From experiments with high strength sludge waters with ammonium concentrations from 718 mg/L NH₄-N to 967 mg/L NH₄-N by means of Carpathian clinoptilolite, the following boundary conditions can be derived with which the highest possible loading of the sorbent CCP 20 can be achieved:

• the pH value should be in a range of 2 to 8 (or the arbitrary pH if below 8),
• the temperature of 307 K should be preferred over lower temperatures (e.g., 283 K or 295 K),
• the choice of a low specific sorbent dose (e.g., <0.1 g_CLI/mg_NH4-N) is advantageous,
• pre-loaded sorbent should be recontacted with the sludge water several times (up to three times)
• the contact time of (pre-loaded) sorbent should be at least 30 min.

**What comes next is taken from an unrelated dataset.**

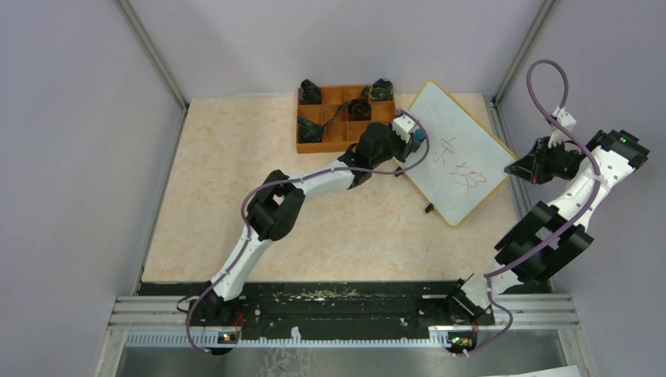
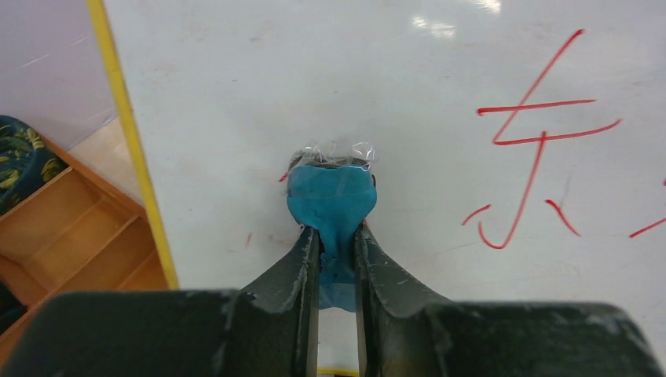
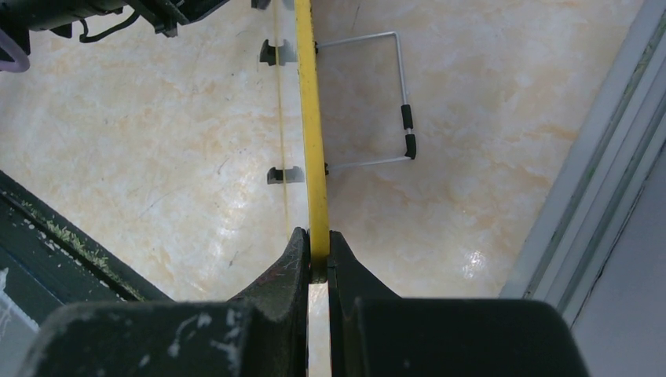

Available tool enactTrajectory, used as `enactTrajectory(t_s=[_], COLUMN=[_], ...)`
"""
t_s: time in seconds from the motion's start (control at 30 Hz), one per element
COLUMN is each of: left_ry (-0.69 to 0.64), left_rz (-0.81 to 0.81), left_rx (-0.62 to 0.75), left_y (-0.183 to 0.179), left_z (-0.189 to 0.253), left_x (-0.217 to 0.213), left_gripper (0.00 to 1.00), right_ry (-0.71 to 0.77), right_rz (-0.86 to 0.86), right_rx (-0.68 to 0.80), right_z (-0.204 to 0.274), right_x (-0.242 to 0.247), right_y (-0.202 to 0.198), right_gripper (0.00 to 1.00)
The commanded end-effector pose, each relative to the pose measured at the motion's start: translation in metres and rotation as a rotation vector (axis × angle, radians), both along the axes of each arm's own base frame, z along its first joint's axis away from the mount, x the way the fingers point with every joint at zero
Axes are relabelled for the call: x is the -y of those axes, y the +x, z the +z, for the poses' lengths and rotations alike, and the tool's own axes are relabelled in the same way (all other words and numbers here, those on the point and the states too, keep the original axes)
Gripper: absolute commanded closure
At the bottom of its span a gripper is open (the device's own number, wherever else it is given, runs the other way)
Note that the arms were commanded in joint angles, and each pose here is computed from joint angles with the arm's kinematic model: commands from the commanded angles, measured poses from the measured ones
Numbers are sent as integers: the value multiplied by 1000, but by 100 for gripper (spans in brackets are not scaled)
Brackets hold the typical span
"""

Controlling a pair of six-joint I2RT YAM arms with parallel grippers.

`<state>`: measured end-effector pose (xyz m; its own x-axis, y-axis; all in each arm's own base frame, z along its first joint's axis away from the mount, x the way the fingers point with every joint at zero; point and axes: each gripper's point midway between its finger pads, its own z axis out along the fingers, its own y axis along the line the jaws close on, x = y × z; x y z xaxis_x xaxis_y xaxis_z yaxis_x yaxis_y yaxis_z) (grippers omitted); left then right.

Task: Erase the whiteboard

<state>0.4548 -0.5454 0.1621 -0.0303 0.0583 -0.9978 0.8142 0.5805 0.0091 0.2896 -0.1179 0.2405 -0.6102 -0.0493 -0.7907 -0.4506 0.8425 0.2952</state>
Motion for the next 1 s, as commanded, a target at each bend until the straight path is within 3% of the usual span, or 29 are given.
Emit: enactTrajectory(t_s=[0.0,0.53,0.7,0.97], left_ry=[-44,7,1,-10], left_rz=[-89,88,26,-111], left_rx=[43,17,-1,29], left_y=[-33,43,23,-43], left_z=[30,14,14,22], left_x=[23,-42,-26,28], left_gripper=[97,98,98,98], right_ry=[-93,-90,-79,-86], right_rz=[67,70,72,74], right_rx=[-70,-67,-65,-67], right_z=[-19,-19,-19,-20], right_x=[-4,-5,-7,-7], right_y=[-14,-14,-13,-15], right_gripper=[100,100,100,100])
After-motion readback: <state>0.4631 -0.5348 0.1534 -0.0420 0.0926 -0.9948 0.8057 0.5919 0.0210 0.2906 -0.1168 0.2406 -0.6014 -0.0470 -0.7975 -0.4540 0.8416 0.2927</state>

However, other boundary conditions may be relevant, depending on the objectives of the treatment, e.g., high loading of the sorbent, shortest possible contact time, low effluent concentrations. For the design as well as the implementation of the process, the required contact time is of major importance. In the experiments it could be shown that a high loading of the clinoptilolite can be achieved already after 30 min. Therefore, it can be deduced that the necessary equipment for the treatment of the relatively small partial flow of the sludge water compared to the main wastewater flow would only require minor construction and plant engineering upgrades.

Based on the found conditions, it is of interest for future investigations under which parameters the clinoptilolite can be regenerated and possibly reused. Furthermore, it should not be omitted that the liquid resulting from the regeneration is still usable or the recovered ammonium is available in a usable form.